# TASK BRIEF:
Wherever the listing has a line with the string "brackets", copy that line out.

---------- DATA PROVIDED ----------

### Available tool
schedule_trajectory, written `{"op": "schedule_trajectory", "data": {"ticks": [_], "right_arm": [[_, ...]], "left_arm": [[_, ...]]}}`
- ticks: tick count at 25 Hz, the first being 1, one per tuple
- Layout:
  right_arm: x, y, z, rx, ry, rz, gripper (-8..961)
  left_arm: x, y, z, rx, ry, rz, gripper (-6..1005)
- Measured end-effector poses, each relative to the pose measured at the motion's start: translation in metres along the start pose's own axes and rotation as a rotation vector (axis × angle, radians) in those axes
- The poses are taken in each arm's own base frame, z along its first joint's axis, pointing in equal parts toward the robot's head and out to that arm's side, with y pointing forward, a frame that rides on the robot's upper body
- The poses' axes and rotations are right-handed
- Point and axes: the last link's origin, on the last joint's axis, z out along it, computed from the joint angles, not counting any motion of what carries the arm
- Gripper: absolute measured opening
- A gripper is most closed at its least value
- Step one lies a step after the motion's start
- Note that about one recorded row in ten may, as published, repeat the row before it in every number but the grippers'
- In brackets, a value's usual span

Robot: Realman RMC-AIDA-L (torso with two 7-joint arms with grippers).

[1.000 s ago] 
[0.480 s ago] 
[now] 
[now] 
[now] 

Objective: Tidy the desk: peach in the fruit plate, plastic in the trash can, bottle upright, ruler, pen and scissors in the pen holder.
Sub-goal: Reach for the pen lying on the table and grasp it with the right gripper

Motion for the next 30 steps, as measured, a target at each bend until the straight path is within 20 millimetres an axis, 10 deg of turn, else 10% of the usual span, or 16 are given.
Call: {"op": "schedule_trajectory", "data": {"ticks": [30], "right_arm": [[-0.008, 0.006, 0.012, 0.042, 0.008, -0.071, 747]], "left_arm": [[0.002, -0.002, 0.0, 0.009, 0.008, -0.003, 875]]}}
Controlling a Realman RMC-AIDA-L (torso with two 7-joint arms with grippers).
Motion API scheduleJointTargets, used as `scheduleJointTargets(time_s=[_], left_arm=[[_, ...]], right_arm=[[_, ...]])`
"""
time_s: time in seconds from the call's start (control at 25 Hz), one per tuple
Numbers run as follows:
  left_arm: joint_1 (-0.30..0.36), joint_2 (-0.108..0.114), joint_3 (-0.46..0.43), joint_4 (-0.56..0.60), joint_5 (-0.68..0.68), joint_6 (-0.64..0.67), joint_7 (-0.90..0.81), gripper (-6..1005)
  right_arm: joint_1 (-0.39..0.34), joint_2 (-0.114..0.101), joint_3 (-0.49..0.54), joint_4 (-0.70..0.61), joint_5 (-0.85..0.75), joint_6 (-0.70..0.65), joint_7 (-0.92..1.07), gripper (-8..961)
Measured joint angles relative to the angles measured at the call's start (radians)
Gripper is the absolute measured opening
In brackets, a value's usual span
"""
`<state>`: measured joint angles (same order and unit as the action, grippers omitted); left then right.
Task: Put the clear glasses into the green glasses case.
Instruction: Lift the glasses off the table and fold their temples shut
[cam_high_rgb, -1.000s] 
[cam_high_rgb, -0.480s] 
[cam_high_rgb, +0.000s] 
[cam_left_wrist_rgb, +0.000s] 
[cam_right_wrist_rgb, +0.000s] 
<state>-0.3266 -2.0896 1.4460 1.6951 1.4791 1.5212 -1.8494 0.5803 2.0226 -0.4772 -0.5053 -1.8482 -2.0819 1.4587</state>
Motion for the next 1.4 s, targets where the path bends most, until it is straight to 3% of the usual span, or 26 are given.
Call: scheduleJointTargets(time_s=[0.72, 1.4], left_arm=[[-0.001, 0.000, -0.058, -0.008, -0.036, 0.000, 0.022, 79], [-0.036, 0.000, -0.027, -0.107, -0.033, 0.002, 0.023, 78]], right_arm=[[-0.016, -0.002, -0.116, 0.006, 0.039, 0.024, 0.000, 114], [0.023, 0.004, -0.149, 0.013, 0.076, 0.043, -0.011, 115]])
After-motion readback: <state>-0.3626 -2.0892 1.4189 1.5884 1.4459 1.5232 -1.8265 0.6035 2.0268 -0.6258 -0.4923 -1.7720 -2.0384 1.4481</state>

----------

# ANSWER SECTION:
- In brackets, a value's usual span
In brackets, a value's usual span

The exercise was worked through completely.